**ENTRIES SHOWN**

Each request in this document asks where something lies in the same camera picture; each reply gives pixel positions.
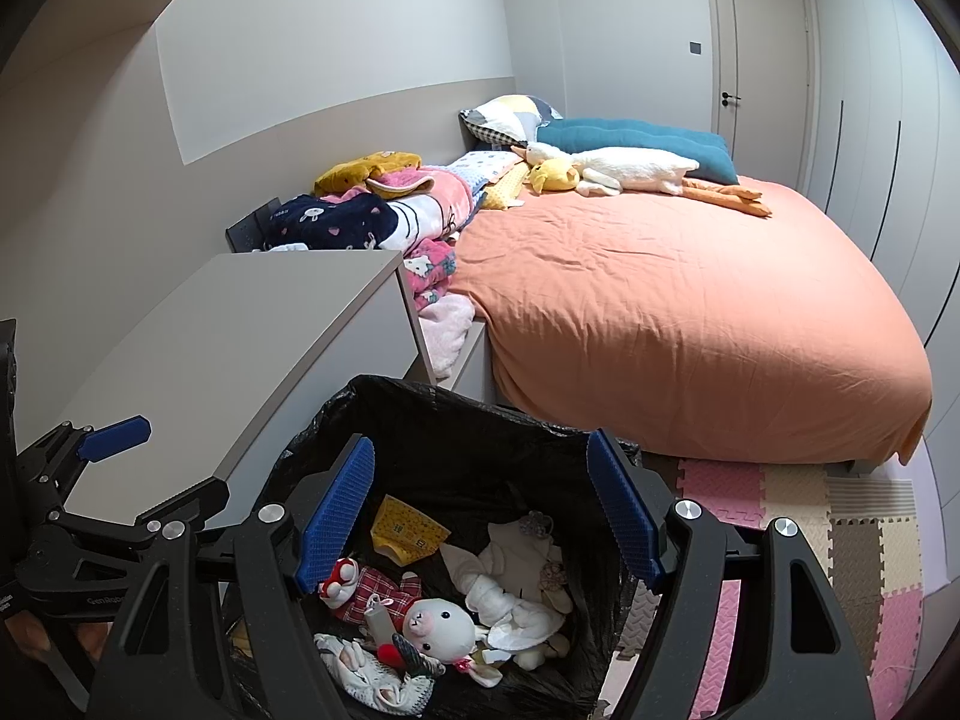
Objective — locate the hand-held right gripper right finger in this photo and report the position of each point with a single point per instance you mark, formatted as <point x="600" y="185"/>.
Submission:
<point x="622" y="510"/>

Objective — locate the white rabbit plush doll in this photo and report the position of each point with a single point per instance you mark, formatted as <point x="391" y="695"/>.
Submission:
<point x="439" y="626"/>

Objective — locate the light pink fleece blanket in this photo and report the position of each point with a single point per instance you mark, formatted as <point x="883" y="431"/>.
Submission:
<point x="446" y="337"/>

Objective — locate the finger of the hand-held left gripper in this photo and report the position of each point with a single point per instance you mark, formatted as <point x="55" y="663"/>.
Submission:
<point x="187" y="502"/>
<point x="112" y="439"/>

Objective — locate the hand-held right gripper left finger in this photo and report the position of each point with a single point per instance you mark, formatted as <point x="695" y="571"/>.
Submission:
<point x="337" y="514"/>

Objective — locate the yellow printed cloth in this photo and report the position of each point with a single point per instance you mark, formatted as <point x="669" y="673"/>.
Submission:
<point x="409" y="532"/>

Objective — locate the person's left hand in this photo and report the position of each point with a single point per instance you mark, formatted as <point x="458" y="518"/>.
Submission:
<point x="34" y="630"/>

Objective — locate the yellow duck plush toy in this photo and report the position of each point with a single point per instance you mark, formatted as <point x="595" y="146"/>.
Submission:
<point x="555" y="176"/>

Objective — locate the grey desk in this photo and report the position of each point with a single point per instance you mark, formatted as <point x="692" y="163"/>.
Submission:
<point x="225" y="360"/>

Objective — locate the grey fish plush toy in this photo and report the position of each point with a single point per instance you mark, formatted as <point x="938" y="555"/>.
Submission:
<point x="375" y="682"/>

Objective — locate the black ribbed panel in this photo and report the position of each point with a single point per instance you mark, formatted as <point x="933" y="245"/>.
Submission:
<point x="251" y="232"/>

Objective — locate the grey double door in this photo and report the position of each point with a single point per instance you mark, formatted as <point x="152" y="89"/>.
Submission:
<point x="765" y="67"/>

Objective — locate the white fleece cloth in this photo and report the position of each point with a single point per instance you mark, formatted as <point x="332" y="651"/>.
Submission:
<point x="495" y="585"/>

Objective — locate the teal pillow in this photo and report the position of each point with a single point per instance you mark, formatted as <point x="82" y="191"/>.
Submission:
<point x="637" y="135"/>

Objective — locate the white goose plush toy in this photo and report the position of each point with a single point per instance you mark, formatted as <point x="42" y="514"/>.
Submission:
<point x="630" y="165"/>

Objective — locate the grey wardrobe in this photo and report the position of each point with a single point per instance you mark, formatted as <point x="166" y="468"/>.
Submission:
<point x="885" y="127"/>

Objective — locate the black-lined trash bin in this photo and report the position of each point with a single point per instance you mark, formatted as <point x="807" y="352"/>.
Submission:
<point x="465" y="450"/>

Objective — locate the foam floor mat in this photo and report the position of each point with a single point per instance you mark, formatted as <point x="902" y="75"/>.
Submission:
<point x="862" y="540"/>

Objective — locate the small white plush toy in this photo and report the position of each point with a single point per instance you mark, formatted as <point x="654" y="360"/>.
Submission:
<point x="532" y="658"/>

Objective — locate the white dotted pillow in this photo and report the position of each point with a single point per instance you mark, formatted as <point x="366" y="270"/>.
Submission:
<point x="480" y="165"/>

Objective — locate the checkered patchwork pillow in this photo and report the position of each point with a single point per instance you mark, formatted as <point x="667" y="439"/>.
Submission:
<point x="502" y="120"/>

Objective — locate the pale yellow pillow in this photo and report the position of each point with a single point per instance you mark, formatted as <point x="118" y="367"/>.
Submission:
<point x="506" y="195"/>

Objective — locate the small floral cloth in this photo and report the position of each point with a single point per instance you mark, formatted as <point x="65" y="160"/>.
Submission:
<point x="536" y="525"/>

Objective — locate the mustard yellow plush cushion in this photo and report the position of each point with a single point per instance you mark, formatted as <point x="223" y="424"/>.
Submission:
<point x="360" y="169"/>

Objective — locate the orange bed cover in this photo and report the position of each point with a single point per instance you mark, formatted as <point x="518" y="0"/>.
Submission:
<point x="675" y="315"/>

**WHAT TO WORK ON**
If a line in the entries above contains the word "fleece", copy it.

**RESULT FOR THIS TASK**
Objective — locate the light pink fleece blanket in this photo and report the position of each point with a single point per instance you mark, formatted as <point x="883" y="431"/>.
Objective — locate the white fleece cloth in this photo and report the position of each point with a single point per instance you mark, formatted as <point x="332" y="651"/>.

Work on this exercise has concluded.